Operators who track their service costs know the value of a planned maintenance program, but too many operators don’t have the data or haven’t yet assembled it in a way that makes tracking ROI on planned maintenance or service easy. Many service companies will track both costs of planned maintenance and repairs, and can provide operators with ROI on programs usually within two years of initiating a contract. 

“And if we’ve serviced a customer before signing them up for a PM program,” Schermann says, “we can do a direct cost comparison. We track data with a bar code on every piece of equipment we service, whether it’s done as part of a PM program or not,” Schermann says, “and give customers a checklist of what was done, why, and what was recommended. We also have a 90-day warranty on our PM service, so if anything goes wrong that we didn’t catch on a PM call, it’s on us.” 

Even for those who haven’t tracked their own data, planned maintenance instinctively makes sense. “For those who are having trouble making the leap,” says Schermann, “consider PM contracts on equipment that requires expert service—things you wouldn’t try to service or repair yourself. Start with equipment like your HVAC, kitchen exhaust, and refrigeration systems. We show customers before and after photos of things like dirty refrigerator coils and air filters that we clean or replace. 

“Then consider maintenance on equipment that takes employees away from their regular job if they do it—items such as combi ovens, steamers, etc., that require de-liming, or equipment that you can’t live/operate without such as ice machines. Pick your most critical pieces of equipment—a conveyor oven if you’re Pizza Hut, or fryers if you’re McDonald’s, for example. 

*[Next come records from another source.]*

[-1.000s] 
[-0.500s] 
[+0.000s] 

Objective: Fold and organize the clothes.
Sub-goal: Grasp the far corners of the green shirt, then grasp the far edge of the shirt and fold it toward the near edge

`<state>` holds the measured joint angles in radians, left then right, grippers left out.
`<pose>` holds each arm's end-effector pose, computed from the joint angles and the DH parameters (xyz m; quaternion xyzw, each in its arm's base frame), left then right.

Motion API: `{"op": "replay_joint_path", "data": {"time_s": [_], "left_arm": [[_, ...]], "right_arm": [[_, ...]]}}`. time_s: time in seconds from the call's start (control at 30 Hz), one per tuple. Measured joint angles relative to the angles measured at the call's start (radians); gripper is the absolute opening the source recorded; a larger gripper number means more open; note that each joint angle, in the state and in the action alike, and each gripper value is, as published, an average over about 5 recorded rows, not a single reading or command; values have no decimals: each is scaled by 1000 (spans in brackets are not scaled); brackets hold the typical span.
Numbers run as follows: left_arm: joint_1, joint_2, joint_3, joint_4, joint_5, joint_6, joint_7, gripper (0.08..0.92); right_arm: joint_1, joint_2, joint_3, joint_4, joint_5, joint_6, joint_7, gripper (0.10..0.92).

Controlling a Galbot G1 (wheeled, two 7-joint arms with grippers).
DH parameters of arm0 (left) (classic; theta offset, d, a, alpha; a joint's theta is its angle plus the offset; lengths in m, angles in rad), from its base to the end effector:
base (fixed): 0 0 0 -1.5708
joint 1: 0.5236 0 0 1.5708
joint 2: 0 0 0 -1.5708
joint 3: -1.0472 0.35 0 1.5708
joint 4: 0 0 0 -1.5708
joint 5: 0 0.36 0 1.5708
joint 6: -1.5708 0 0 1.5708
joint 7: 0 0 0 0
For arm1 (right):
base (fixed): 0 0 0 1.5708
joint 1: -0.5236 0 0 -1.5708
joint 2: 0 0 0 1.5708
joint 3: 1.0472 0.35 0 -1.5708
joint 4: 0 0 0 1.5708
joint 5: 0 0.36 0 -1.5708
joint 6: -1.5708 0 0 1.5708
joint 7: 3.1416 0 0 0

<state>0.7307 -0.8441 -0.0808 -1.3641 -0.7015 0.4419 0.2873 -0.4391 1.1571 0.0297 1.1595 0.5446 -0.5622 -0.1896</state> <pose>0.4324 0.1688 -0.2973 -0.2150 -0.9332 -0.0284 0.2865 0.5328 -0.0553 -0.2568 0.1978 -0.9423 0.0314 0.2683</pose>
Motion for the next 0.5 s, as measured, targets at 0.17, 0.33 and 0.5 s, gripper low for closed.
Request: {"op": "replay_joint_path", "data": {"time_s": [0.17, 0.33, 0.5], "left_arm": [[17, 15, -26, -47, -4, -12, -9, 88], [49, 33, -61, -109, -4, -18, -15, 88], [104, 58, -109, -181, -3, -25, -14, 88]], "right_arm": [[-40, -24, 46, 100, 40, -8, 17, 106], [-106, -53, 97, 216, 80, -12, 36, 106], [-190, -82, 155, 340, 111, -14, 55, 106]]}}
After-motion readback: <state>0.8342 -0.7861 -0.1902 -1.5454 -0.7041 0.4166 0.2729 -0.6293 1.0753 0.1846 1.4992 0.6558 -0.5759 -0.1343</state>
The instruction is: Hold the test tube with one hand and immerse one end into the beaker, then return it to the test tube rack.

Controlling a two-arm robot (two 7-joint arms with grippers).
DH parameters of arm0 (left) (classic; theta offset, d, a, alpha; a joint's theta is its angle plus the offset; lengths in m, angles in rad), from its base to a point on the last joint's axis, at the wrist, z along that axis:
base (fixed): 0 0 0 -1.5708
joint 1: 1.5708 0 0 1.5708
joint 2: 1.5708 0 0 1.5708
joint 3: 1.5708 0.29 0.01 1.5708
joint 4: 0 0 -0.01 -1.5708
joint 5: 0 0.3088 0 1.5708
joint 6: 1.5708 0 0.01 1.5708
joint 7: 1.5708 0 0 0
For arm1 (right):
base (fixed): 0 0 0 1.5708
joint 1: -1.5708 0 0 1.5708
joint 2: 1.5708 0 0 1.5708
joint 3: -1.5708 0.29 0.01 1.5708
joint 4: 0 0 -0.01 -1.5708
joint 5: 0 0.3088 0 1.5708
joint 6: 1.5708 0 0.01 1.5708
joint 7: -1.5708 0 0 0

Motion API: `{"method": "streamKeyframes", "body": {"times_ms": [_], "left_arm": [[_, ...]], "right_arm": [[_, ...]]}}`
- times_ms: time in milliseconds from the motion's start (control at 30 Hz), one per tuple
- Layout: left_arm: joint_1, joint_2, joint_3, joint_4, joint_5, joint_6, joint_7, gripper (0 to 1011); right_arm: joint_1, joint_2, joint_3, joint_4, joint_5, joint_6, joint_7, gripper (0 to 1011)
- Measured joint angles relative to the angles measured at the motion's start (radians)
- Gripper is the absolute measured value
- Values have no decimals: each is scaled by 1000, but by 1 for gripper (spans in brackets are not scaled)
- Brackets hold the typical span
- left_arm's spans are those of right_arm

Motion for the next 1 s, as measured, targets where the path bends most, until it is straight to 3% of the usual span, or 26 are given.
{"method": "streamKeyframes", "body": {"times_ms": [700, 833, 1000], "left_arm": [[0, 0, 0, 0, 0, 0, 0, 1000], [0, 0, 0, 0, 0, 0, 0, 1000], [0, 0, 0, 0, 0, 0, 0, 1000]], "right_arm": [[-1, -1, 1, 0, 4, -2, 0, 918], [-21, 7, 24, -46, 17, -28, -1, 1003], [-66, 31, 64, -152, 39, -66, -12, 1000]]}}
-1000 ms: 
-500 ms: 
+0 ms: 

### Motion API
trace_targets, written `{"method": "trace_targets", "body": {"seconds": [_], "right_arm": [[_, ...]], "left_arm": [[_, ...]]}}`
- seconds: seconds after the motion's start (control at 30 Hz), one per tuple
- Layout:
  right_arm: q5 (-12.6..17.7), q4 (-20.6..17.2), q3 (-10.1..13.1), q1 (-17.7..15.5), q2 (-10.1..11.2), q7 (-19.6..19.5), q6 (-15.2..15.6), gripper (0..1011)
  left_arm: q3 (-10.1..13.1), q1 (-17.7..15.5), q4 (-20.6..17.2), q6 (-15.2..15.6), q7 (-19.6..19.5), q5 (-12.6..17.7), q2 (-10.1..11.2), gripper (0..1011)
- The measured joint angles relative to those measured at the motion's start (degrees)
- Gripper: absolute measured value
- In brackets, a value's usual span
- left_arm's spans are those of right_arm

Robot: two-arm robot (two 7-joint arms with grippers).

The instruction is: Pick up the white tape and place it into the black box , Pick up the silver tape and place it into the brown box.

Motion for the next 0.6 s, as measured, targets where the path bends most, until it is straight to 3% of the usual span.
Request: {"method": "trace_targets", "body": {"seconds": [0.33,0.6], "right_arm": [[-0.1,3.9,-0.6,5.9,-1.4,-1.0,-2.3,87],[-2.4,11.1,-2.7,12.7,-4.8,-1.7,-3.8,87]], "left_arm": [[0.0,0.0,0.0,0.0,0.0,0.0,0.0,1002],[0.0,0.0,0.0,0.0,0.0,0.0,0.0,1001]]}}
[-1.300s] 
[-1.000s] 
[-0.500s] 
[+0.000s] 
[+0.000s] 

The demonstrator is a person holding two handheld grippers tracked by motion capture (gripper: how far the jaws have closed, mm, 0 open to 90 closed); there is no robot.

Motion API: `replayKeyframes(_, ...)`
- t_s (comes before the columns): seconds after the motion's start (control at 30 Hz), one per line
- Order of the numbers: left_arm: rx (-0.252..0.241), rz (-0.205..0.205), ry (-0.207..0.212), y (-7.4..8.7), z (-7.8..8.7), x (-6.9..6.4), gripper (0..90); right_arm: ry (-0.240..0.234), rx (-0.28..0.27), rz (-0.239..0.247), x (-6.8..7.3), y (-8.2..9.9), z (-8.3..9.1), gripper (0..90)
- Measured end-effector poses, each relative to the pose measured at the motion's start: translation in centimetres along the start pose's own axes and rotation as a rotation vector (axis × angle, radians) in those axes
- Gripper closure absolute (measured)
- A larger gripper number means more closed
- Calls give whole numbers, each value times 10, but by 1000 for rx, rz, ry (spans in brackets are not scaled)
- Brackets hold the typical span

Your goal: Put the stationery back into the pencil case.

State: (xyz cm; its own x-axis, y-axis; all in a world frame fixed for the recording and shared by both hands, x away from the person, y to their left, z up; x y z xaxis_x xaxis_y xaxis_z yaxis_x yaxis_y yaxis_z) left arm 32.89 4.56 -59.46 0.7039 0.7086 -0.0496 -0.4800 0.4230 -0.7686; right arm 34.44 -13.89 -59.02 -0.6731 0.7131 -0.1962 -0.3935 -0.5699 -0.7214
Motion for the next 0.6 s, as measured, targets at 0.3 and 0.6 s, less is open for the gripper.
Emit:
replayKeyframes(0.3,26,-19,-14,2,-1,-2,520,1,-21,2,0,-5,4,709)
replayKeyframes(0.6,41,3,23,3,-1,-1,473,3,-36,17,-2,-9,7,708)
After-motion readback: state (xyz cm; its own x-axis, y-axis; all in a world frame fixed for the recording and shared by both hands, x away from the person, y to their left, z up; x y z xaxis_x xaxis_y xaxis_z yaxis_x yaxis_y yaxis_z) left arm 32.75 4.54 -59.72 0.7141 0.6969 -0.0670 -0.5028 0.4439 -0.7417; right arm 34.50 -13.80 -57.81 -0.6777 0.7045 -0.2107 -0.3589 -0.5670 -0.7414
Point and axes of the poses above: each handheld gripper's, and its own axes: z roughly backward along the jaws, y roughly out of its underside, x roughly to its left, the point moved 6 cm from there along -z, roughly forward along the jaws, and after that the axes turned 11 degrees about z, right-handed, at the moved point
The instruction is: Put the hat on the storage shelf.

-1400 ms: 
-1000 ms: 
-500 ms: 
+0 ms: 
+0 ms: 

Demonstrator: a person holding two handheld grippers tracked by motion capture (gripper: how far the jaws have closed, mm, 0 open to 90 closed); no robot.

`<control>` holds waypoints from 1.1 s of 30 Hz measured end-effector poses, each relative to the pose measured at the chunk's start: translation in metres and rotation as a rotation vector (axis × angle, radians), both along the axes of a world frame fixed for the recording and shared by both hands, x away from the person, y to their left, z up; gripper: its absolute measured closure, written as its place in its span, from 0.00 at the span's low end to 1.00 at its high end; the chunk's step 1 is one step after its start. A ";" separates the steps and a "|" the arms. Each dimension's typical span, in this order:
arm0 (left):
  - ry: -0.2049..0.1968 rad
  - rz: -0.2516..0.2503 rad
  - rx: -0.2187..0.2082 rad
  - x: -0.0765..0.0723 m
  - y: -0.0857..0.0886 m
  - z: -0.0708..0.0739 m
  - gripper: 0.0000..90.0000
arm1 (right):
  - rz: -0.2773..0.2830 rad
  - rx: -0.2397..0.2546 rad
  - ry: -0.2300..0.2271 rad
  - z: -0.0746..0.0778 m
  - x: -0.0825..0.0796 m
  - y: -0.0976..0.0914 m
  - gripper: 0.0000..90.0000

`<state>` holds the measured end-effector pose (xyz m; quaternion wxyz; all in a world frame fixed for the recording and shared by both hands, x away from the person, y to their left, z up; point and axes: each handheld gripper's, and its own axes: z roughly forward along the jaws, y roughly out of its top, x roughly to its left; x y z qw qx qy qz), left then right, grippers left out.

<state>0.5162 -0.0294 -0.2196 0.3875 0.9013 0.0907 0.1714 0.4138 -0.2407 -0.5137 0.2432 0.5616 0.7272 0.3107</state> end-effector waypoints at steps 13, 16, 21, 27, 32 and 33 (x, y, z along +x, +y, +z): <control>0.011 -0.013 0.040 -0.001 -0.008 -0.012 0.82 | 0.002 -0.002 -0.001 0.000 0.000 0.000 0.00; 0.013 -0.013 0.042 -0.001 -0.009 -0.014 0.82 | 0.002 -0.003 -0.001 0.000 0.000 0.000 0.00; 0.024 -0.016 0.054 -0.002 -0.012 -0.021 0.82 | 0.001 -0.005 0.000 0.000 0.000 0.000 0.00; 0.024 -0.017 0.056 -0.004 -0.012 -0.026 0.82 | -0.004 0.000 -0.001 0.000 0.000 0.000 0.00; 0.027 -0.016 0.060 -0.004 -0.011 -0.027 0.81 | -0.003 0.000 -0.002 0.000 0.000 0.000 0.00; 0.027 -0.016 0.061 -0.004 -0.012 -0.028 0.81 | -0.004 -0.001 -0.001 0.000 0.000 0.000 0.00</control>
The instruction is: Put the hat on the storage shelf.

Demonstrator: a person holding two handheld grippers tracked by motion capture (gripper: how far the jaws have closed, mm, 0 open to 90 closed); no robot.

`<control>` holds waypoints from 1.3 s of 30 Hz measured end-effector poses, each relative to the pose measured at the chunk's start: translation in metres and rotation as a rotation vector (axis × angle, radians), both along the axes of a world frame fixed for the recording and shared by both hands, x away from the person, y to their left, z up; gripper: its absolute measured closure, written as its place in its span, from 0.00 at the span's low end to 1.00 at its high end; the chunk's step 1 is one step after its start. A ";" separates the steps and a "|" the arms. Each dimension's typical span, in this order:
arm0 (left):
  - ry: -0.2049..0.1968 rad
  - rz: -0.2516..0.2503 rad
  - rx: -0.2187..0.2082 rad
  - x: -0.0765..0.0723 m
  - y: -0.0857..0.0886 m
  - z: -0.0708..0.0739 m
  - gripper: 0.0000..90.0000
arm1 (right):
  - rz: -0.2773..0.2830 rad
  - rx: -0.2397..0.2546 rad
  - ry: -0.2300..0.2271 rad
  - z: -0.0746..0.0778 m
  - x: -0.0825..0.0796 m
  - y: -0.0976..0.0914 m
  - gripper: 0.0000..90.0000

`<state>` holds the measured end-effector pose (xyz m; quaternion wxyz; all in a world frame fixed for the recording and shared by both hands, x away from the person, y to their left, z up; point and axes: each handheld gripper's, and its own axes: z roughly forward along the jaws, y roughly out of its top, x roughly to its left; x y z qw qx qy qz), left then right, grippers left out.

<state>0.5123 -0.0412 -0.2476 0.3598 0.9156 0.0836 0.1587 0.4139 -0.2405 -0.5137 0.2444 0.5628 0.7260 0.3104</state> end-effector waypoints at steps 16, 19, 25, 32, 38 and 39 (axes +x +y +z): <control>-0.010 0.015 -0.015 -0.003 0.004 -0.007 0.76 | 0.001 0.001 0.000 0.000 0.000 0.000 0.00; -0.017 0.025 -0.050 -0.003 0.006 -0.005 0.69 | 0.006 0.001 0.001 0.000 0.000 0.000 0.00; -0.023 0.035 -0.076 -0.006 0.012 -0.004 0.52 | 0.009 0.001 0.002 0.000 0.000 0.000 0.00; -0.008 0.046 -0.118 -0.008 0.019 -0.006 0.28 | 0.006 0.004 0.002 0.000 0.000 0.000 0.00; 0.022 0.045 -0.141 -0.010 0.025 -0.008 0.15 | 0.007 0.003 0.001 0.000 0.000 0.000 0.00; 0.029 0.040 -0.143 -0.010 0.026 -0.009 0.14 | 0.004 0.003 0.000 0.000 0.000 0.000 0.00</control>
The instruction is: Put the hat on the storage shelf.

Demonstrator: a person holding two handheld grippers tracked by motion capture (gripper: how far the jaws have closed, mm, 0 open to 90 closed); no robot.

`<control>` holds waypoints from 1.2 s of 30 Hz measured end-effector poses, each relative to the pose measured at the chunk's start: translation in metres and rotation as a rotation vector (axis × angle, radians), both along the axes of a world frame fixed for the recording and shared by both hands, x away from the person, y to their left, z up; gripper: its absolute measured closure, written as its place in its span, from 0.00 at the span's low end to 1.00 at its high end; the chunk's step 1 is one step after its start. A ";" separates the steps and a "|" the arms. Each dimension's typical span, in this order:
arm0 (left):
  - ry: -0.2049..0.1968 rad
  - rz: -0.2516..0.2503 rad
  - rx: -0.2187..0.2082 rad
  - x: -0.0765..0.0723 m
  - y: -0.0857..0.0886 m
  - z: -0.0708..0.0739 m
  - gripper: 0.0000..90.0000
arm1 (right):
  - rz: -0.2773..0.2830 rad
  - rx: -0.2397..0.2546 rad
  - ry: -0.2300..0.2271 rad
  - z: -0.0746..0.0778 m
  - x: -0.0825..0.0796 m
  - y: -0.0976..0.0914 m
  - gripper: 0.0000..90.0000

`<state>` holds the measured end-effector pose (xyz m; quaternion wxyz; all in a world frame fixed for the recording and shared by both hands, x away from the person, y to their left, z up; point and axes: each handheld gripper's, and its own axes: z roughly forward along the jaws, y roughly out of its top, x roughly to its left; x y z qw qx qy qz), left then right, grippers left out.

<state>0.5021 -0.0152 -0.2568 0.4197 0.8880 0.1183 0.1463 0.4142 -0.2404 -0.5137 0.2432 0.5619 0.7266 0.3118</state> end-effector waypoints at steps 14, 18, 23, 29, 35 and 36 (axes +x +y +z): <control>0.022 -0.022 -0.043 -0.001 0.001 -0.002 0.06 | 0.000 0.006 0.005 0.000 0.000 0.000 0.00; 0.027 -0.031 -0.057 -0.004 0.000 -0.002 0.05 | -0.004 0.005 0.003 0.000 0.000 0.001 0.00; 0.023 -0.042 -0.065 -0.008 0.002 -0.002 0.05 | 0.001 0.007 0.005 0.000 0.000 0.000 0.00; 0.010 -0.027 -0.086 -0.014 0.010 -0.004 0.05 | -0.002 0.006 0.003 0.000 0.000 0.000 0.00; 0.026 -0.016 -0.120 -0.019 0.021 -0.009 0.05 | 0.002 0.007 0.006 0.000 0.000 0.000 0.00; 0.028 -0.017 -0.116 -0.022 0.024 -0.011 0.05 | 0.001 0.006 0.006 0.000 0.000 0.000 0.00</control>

“I like to say ‘make the main thing the main thing,’” he goes on. “If you’re an operator your main thing is making great food. Focus on that and bring in professionals to do the things you’re not good at like maintaining and repairing equipment.” 

Numbers may drive your decision, but make sure you have all of them. Service agents often negotiate preferred rates in PM programs, so the long-term cost is less per service call. Some, Schermann says, will negotiate a flat rate for PM calls with no additional breakout for labor even if additional service or repairs on equipment are needed. 

“Our goal is to become partners with operators at keeping their equipment running properly,” Schermann says. “We want repeat business, and operators will only give us that if they trust us to do a good job at a fair price. We’d rather make a little over the long run than a lot of money once.” 

With planned maintenance, what you pay now for peace of mind and equipment that will function and perform properly for its expected lifecycle is far less than you’ll pay later.